Search the material for the word "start" and copy every line in which it occurs.

─── Dataset content

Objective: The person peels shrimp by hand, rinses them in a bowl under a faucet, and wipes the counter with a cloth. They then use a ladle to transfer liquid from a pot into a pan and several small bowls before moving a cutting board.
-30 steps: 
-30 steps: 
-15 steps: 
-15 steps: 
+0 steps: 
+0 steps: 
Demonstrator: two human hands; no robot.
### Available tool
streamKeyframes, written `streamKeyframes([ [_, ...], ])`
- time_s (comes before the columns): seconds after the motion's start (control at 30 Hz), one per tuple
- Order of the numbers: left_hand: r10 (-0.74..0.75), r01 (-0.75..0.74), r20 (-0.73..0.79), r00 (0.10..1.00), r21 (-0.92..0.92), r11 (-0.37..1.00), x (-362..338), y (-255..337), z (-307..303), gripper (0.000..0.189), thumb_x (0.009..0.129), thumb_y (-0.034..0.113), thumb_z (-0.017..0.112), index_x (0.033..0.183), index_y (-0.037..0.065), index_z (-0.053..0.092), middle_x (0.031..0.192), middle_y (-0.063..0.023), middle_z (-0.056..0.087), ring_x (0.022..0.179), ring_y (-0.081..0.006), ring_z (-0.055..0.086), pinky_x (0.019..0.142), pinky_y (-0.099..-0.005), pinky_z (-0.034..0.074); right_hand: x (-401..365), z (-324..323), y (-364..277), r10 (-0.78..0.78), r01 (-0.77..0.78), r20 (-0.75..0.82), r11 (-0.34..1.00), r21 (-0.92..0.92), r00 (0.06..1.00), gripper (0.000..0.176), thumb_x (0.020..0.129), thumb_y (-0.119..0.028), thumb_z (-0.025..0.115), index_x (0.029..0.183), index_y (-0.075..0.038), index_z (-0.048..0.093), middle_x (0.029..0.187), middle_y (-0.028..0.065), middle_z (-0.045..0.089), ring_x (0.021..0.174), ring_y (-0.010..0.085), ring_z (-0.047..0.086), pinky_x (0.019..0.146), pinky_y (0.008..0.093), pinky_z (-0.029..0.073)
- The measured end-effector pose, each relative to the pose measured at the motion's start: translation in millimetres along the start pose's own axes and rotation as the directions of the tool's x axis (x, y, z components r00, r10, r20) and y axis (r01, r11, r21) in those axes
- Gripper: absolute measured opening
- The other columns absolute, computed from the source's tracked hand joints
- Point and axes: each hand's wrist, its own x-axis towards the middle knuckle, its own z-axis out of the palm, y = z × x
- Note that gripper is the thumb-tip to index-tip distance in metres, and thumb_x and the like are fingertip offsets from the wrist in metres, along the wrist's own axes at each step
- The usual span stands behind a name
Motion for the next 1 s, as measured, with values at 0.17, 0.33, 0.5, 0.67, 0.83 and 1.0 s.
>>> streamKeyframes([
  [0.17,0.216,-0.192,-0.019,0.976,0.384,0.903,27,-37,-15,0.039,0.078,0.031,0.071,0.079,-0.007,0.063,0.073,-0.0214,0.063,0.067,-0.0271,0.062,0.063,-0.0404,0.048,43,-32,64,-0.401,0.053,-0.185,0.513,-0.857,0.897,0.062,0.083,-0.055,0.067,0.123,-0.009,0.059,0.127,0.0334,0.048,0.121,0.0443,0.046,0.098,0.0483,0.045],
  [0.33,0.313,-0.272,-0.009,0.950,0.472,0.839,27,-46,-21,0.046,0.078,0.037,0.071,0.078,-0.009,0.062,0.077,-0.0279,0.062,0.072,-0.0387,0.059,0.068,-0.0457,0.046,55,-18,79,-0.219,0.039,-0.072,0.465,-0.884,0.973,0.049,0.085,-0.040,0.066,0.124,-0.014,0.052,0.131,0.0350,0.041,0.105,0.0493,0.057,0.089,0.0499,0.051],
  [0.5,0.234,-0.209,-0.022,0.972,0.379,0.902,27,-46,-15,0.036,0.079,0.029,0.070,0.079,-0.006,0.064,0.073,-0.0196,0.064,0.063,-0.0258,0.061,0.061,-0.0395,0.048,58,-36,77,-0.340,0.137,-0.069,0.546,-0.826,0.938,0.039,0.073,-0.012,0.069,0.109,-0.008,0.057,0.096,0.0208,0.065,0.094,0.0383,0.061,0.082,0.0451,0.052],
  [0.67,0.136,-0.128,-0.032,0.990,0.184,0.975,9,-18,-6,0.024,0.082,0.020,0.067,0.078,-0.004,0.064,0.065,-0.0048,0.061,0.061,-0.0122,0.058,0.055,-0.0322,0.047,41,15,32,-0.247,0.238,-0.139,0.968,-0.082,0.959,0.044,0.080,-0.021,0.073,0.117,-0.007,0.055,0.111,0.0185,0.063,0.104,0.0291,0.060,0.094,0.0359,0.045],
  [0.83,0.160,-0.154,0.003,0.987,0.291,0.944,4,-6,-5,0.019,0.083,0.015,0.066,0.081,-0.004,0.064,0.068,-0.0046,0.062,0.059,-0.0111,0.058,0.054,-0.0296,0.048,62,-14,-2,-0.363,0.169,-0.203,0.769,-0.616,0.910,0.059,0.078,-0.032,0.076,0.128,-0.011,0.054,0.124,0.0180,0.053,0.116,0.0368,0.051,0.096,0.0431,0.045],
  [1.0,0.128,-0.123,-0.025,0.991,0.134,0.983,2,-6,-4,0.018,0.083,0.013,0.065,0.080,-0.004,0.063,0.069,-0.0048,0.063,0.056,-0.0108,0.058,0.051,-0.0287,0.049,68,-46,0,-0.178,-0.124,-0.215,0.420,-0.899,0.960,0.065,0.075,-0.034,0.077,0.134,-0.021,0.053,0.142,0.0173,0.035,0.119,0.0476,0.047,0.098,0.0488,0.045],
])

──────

**Response to the task**
- time_s (comes before the columns): seconds after the motion's start (control at 30 Hz), one per tuple
- The measured end-effector pose, each relative to the pose measured at the motion's start: translation in millimetres along the start pose's own axes and rotation as the directions of the tool's x axis (x, y, z components r00, r10, r20) and y axis (r01, r11, r21) in those axes

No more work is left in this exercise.